◆ **REQUIRED ACTION**
Starting at the first entry below, repeat all the data word for word and drop the pictures.

Data records
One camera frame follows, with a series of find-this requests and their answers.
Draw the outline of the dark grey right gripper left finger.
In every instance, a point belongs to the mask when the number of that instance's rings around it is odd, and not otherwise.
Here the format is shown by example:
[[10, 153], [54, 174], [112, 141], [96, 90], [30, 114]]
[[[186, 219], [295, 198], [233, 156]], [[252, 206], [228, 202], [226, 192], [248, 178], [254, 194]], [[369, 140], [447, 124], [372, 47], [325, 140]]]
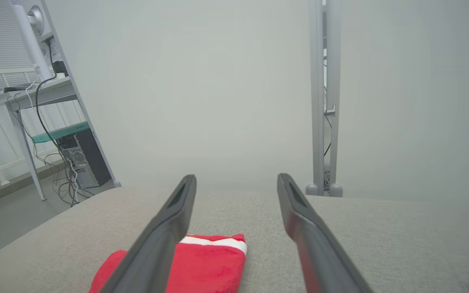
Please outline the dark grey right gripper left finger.
[[102, 293], [164, 293], [176, 245], [186, 236], [193, 211], [197, 178], [186, 175], [151, 219]]

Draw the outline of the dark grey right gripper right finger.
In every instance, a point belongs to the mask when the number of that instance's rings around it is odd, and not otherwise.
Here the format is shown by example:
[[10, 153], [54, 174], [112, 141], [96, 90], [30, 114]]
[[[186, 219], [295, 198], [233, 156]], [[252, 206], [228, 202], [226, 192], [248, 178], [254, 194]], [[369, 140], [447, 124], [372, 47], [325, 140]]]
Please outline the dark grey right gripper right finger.
[[285, 232], [297, 246], [308, 293], [372, 293], [328, 225], [289, 174], [277, 176]]

◆ **EXERCISE SOLUTION**
One camera frame follows, with a series of find-this requests and their answers.
Draw the outline of the dark grey right gripper left finger.
In every instance, a point belongs to the mask when the number of that instance's rings around it is odd, and not otherwise.
Here the format is shown by example:
[[10, 153], [54, 174], [112, 141], [96, 90], [30, 114]]
[[[186, 219], [295, 198], [233, 156]], [[252, 206], [228, 202], [226, 192], [248, 178], [254, 194]], [[369, 140], [447, 124], [372, 47], [325, 140]]]
Please outline the dark grey right gripper left finger.
[[102, 293], [164, 293], [176, 245], [186, 236], [193, 211], [197, 178], [186, 175], [151, 219]]

Draw the outline of the dark grey right gripper right finger.
In every instance, a point belongs to the mask when the number of that instance's rings around it is odd, and not otherwise.
Here the format is shown by example:
[[10, 153], [54, 174], [112, 141], [96, 90], [30, 114]]
[[[186, 219], [295, 198], [233, 156]], [[252, 206], [228, 202], [226, 192], [248, 178], [254, 194]], [[369, 140], [447, 124], [372, 47], [325, 140]]]
Please outline the dark grey right gripper right finger.
[[285, 232], [297, 246], [308, 293], [372, 293], [328, 225], [289, 174], [277, 176]]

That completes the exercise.